- Opening Delimiter -
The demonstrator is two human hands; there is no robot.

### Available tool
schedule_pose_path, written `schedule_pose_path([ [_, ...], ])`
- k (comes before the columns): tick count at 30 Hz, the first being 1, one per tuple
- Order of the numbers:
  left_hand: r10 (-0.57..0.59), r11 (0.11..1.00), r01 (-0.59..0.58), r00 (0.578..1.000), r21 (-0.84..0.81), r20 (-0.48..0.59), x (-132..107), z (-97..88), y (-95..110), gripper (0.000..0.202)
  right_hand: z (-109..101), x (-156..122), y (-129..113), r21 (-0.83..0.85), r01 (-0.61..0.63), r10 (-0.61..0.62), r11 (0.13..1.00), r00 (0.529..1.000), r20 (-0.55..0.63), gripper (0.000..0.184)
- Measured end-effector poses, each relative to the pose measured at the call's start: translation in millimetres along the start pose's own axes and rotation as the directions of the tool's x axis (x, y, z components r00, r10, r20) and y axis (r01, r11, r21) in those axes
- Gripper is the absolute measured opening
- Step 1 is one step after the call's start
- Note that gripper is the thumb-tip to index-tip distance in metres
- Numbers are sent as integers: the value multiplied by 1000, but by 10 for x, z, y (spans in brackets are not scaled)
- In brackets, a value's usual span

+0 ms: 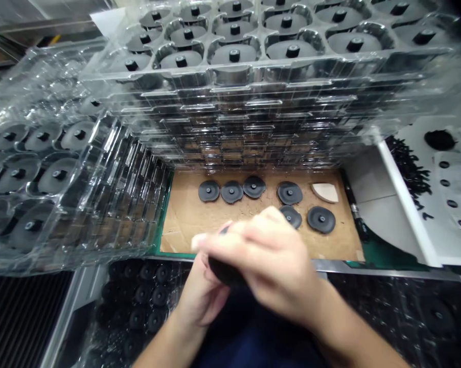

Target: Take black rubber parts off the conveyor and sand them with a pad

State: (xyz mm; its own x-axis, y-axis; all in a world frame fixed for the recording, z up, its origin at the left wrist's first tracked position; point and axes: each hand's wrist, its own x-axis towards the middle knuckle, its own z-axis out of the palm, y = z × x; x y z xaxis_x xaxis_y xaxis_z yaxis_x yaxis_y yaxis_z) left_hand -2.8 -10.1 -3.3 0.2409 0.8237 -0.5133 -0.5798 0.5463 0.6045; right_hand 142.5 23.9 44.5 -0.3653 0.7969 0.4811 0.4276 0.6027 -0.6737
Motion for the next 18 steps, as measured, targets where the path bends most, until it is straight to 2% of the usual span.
schedule_pose_path([
  [2,42,999,-43,999,-22,-13,-6,-10,39,63,15,-74,146,35,-224,225,974,974,-34,22],
  [4,43,998,-44,999,-48,-23,-28,-20,97,60,81,-241,302,55,-444,446,894,894,-42,21],
  [6,29,998,-31,999,-56,-34,-49,-25,153,56,227,-479,430,77,-549,551,832,834,-7,21],
  [8,28,998,-30,999,-50,-36,-56,-24,187,55,413,-723,518,81,-577,575,813,817,46,20],
  [10,21,998,-22,999,-53,-27,-50,-22,196,56,547,-889,568,69,-573,568,817,819,77,16],
  [12,15,999,-16,1000,-52,-19,-39,-20,184,57,550,-912,568,63,-586,582,808,810,68,16],
  [14,21,999,-22,1000,-40,-12,-29,-16,159,57,423,-785,490,67,-611,612,789,791,13,21],
  [16,43,999,-44,999,-21,-16,-22,-8,127,60,250,-563,322,95,-608,616,788,781,-107,29],
  [18,62,998,-62,998,-3,-24,-17,0,98,59,129,-332,99,123,-499,513,858,815,-270,32],
])
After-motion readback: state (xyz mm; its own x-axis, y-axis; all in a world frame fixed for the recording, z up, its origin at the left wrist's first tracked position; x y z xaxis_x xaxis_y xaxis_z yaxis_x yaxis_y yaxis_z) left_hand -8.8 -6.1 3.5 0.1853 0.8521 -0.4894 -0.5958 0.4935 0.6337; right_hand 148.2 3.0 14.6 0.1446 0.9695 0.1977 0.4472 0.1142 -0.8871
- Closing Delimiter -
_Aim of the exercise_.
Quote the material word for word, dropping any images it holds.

_The answer_.
The demonstrator is two human hands; there is no robot.

### Available tool
schedule_pose_path, written `schedule_pose_path([ [_, ...], ])`
- k (comes before the columns): tick count at 30 Hz, the first being 1, one per tuple
- Order of the numbers:
  left_hand: r10 (-0.57..0.59), r11 (0.11..1.00), r01 (-0.59..0.58), r00 (0.578..1.000), r21 (-0.84..0.81), r20 (-0.48..0.59), x (-132..107), z (-97..88), y (-95..110), gripper (0.000..0.202)
  right_hand: z (-109..101), x (-156..122), y (-129..113), r21 (-0.83..0.85), r01 (-0.61..0.63), r10 (-0.61..0.62), r11 (0.13..1.00), r00 (0.529..1.000), r20 (-0.55..0.63), gripper (0.000..0.184)
- Measured end-effector poses, each relative to the pose measured at the call's start: translation in millimetres along the start pose's own axes and rotation as the directions of the tool's x axis (x, y, z components r00, r10, r20) and y axis (r01, r11, r21) in those axes
- Gripper is the absolute measured opening
- Step 1 is one step after the call's start
- Note that gripper is the thumb-tip to index-tip distance in metres
- Numbers are sent as integers: the value multiplied by 1000, but by 10 for x, z, y (spans in brackets are not scaled)
- In brackets, a value's usual span

+0 ms: 

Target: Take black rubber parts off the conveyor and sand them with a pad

State: (xyz mm; its own x-axis, y-axis; all in a world frame fixed for the recording, z up, its origin at the left wrist's first tracked position; point and axes: each hand's wrist, its own x-axis towards the middle knuckle, its own z-axis out of the palm, y = z × x; x y z xaxis_x xaxis_y xaxis_z yaxis_x yaxis_y yaxis_z) left_hand -2.8 -10.1 -3.3 0.2409 0.8237 -0.5133 -0.5798 0.5463 0.6045; right_hand 142.5 23.9 44.5 -0.3653 0.7969 0.4811 0.4276 0.6027 -0.6737
Motion for the next 18 steps, as measured, targets where the path bends most, until it is straight to 2% of the usual span.
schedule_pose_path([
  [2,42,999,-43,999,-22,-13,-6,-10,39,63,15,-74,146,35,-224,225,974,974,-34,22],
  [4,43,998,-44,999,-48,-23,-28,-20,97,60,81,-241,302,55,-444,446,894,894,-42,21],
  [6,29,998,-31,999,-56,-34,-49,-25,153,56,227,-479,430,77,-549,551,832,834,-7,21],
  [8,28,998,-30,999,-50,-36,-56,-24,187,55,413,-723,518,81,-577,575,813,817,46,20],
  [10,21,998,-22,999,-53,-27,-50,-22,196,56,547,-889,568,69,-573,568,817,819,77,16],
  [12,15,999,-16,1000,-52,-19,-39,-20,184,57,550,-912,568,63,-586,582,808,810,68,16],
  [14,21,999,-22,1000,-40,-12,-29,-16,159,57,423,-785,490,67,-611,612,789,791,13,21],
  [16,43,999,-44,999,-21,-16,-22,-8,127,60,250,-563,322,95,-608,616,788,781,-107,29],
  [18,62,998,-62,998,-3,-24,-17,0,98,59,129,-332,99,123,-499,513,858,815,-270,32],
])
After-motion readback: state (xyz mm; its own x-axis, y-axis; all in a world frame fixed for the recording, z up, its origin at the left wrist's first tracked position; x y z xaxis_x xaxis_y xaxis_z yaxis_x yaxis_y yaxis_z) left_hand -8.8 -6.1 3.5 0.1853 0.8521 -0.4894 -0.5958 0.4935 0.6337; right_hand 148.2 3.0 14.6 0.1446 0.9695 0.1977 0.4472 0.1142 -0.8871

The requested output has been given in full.